Compression and Archival in Linux

laxmanvijay

laxman

Posted on December 3, 2020

Compression and Archival in Linux

File archiving is used when one or more files need to be transmitted or stored as efficiently as possible. Linux supports lots of file archival mechanisms. This article describes the most popular ones.

Before looking into those here's a quick definition of compression and archival

Compression: Makes the files smaller by removing redundant information.

Archival: Combines multiple files into one, which eliminates the overhead in individual files and makes the files easier to transmit.

Simply compression reduces size and archival combines files.

Compression algorithms:

  • gzip
  • bzip2
  • xz

gzip:

gzip (GNU zip) is a compression algorithm. It uses the Lempel-Ziv-Markov (LZMA) chain algorithm. It is quite fast but the file size may be larger.

gzip {filename}
Enter fullscreen mode Exit fullscreen mode

The original file is deleted and replaced by the compressed file.

Decompression of gzipped files:

Decompression is done using gunzip command.

gunzip {gzipped filename}
Enter fullscreen mode Exit fullscreen mode
  • Including -l flag will show the compression information without actually compressing/decompressing.

bzip2:

bzip2 uses a different compression algorithm called Burrows-Wheeler block sorting, which can compress files smaller than gzip at the expense of more CPU time.

bzip2 {filename}
Enter fullscreen mode Exit fullscreen mode

Decompression of bzip2'ed files:

Decompression is done using bunzip2 command.

bunzip2 {bunzip2'ed filename}
Enter fullscreen mode Exit fullscreen mode

xz:

xz also uses the LZMA algorithm. It has the benefits of both gzip and bzip2. It compresses quickly and also results in smaller file sizes.

xz {filename}
Enter fullscreen mode Exit fullscreen mode

Decompression of xzed files:

Decompression is done using unxz command.

unxz {xzed filename}
Enter fullscreen mode Exit fullscreen mode

Archival:

  • tar
  • zip

tar:

Tar is a short form of TApe Archive. The tar command takes in several files and creates a single output file that can be split up again into the original files. The tar archived file is often called a tarball.

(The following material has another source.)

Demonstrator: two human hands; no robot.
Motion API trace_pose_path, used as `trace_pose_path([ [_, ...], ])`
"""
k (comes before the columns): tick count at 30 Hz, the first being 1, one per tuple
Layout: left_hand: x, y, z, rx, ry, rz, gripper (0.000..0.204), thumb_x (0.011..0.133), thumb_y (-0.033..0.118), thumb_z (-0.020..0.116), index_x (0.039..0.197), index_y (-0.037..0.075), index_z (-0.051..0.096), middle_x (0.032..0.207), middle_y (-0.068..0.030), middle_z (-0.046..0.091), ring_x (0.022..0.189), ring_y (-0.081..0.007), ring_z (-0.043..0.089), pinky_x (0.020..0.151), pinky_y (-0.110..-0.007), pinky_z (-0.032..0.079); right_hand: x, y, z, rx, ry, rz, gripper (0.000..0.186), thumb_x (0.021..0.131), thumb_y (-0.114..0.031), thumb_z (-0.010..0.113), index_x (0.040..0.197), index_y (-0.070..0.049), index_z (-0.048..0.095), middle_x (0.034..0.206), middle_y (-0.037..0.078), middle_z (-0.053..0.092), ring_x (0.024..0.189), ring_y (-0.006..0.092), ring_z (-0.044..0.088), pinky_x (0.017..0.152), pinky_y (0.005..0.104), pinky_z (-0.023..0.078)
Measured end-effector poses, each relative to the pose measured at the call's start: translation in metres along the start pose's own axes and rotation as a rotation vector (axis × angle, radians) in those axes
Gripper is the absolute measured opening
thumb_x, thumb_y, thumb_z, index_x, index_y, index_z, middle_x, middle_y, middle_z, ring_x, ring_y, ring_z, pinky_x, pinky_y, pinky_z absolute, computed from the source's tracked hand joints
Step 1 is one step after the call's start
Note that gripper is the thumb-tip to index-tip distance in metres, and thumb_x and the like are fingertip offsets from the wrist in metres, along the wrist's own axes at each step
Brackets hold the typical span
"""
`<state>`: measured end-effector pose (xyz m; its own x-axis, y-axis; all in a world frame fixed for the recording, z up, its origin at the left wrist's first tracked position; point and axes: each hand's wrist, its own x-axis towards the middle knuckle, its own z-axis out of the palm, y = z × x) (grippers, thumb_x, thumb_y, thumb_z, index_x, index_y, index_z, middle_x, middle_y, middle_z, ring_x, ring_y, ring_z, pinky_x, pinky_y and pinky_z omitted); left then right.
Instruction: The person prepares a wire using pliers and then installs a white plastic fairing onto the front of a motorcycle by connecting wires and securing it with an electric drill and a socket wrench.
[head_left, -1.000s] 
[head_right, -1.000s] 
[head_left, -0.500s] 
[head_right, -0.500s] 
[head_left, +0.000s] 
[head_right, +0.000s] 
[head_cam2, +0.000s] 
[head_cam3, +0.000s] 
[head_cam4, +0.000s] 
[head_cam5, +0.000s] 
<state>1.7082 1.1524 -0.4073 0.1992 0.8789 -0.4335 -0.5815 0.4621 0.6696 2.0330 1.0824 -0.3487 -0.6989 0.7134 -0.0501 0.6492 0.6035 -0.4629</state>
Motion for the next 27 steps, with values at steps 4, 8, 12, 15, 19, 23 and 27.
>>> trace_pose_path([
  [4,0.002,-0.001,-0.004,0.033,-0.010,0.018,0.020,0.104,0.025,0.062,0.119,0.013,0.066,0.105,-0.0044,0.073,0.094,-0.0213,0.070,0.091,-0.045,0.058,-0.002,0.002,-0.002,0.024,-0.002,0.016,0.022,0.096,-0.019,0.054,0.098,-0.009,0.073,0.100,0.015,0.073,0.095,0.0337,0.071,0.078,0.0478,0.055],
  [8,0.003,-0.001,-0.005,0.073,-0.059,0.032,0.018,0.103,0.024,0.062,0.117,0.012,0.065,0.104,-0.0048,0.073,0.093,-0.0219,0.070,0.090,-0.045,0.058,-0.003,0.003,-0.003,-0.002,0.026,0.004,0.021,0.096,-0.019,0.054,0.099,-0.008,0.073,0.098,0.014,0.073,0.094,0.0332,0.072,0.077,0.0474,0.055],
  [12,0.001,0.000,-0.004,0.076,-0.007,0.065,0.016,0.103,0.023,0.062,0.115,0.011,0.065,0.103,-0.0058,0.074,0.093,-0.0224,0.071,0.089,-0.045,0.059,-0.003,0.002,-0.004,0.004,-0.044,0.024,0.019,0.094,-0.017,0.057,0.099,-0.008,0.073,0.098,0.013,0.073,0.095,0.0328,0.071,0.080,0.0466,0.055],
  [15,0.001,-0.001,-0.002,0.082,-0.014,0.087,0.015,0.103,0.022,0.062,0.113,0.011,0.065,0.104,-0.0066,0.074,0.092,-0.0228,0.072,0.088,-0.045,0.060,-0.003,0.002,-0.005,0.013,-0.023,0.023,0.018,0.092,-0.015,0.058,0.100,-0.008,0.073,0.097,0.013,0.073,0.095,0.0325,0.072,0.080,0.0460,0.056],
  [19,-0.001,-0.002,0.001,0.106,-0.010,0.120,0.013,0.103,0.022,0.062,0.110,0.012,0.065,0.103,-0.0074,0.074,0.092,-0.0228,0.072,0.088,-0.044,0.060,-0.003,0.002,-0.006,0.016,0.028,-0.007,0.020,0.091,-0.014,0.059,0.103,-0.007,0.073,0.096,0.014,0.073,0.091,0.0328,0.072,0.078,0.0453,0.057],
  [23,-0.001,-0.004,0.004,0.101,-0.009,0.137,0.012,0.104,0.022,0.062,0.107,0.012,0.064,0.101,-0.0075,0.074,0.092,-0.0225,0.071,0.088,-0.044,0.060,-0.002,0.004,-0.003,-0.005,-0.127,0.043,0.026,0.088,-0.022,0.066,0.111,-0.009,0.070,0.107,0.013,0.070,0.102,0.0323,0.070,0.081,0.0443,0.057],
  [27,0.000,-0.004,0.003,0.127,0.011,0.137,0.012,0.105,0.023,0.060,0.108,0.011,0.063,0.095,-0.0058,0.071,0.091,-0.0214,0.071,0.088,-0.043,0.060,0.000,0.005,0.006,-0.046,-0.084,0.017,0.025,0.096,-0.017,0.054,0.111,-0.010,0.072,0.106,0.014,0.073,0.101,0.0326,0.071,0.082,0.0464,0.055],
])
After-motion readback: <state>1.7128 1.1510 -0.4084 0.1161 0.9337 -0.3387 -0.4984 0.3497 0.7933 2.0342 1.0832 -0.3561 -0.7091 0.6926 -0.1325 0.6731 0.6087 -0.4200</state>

tar -f {filename} {options} {files to archive}
Enter fullscreen mode Exit fullscreen mode

The tar command has three modes (pass the appropriate flag to mention the mode):

  • Create: Make a new archive out of a series of files. (-c)
  • Extract: Extract files out of an archive. (-x)
  • List: Show the contents without extracting. (-t)

Tar can also compress the resulting archive using the above compression algorithms.

Provide any of the following flags to mention the compression algorithm.

  • gzip (-z)
  • bzip2 (-j)
  • xz (-J)

The -v flag can be provided for a verbose result.

Example:

tar -cvJf backup.tar.xz projects/
Enter fullscreen mode Exit fullscreen mode

This creates a tarball of the projects folder that is compressed using xz with a filename of backup.tar.xz

The extension can be anything but it is generally preferred to name this way.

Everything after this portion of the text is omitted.